[Recorded data]

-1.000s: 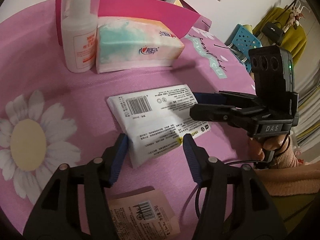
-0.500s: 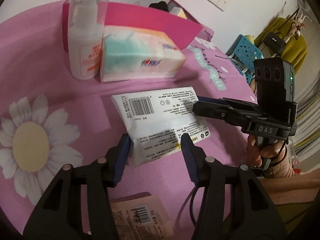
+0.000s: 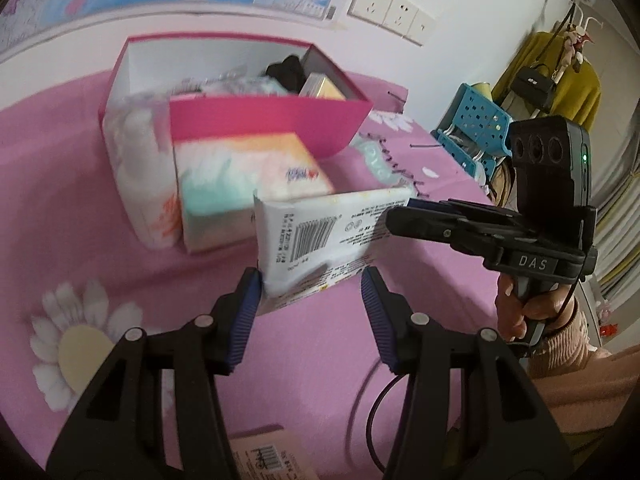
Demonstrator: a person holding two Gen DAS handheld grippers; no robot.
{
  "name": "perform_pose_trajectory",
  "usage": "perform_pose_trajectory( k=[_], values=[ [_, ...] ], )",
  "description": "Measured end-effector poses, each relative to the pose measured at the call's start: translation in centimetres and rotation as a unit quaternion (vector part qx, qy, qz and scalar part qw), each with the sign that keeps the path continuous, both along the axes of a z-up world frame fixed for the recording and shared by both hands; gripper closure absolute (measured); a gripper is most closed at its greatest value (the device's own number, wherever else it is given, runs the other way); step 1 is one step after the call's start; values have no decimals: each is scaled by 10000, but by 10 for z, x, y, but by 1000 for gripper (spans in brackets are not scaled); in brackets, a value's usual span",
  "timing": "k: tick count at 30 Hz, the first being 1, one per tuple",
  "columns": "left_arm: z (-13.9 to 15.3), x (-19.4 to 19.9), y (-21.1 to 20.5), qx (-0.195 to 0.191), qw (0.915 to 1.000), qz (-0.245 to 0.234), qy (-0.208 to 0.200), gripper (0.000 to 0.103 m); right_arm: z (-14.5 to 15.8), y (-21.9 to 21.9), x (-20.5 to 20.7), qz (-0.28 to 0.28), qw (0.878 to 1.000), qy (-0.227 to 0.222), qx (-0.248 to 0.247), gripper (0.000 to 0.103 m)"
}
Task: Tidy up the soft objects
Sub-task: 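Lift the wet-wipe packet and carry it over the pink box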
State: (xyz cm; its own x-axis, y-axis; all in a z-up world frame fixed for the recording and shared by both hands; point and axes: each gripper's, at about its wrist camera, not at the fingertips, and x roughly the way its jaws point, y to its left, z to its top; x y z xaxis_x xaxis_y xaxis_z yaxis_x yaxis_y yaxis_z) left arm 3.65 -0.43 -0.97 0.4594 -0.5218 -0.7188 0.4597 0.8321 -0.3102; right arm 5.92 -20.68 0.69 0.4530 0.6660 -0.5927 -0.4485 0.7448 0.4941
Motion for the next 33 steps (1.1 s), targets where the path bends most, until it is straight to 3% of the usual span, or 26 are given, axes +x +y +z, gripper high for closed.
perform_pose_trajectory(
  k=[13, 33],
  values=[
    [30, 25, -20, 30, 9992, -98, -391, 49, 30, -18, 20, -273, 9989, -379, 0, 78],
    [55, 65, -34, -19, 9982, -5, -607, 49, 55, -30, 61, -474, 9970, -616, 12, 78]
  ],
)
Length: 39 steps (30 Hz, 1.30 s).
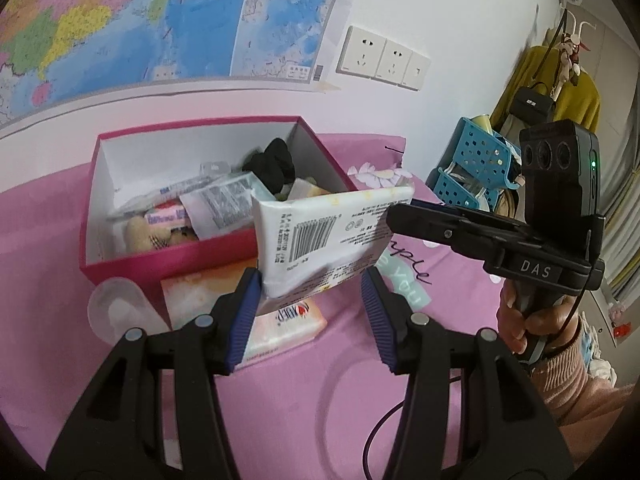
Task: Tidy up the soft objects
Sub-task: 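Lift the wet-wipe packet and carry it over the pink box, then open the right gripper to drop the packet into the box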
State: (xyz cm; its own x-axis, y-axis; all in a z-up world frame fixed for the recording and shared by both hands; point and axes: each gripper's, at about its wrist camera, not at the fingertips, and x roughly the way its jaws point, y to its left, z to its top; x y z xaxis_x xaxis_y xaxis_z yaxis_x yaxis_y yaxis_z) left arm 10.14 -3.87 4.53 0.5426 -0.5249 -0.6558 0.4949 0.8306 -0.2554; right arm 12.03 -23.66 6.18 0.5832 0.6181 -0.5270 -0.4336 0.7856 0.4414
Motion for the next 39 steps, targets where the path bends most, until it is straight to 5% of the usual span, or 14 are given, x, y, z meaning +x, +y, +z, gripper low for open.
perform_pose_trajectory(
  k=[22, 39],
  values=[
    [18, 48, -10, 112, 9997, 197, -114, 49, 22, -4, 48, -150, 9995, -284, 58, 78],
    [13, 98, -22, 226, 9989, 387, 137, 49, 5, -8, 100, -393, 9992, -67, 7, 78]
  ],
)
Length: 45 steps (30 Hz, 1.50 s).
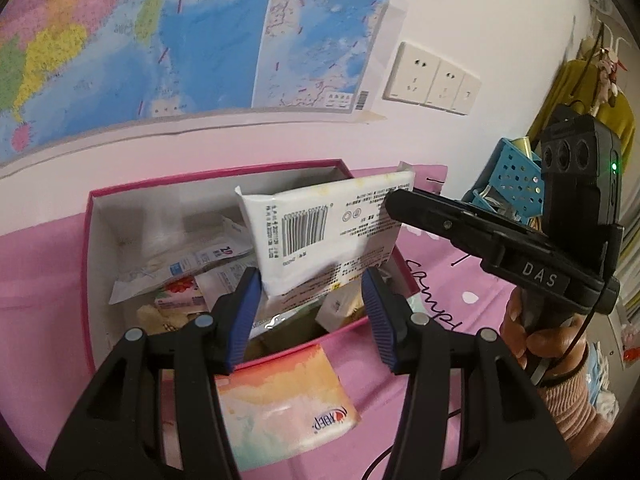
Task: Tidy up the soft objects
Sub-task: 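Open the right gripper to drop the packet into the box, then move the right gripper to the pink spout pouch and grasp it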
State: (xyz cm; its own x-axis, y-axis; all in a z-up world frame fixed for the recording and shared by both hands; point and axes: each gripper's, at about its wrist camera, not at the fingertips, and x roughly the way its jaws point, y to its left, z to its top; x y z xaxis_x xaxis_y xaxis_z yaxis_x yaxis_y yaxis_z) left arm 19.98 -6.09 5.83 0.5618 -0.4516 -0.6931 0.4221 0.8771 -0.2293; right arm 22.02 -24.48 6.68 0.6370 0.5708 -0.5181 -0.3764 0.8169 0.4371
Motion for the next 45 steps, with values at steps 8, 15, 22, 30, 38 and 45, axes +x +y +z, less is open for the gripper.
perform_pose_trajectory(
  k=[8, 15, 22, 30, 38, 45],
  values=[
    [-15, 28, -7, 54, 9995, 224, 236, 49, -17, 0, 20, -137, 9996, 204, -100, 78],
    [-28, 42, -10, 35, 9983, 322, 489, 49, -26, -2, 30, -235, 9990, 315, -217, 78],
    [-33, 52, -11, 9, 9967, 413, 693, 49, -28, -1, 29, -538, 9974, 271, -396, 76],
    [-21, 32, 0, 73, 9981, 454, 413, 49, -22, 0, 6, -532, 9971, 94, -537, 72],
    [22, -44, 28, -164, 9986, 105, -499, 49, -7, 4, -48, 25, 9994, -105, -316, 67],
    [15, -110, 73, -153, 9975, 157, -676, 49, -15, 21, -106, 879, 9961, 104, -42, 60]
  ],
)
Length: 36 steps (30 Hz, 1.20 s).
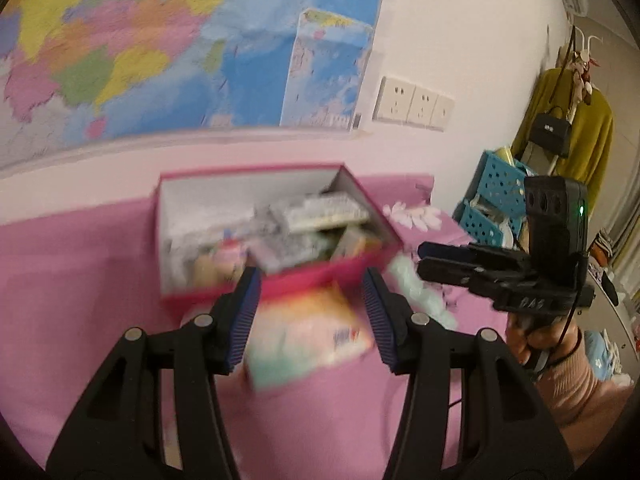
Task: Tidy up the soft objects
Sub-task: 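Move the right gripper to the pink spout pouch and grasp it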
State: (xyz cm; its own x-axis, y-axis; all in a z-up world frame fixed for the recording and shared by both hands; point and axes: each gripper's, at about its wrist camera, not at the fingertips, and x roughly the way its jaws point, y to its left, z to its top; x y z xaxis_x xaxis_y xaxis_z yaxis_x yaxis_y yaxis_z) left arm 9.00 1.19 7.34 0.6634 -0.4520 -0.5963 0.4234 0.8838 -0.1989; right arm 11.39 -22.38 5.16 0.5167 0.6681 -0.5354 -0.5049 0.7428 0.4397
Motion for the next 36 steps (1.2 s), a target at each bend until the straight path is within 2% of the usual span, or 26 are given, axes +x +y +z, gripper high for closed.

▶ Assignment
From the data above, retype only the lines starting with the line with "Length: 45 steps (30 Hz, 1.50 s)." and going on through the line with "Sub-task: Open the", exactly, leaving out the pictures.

▶ Result for this exercise
Length: 45 steps (30 Hz, 1.50 s).
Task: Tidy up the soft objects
Sub-task: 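Open the right gripper to drop the packet into the box, then move the right gripper to the pink spout pouch and grasp it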

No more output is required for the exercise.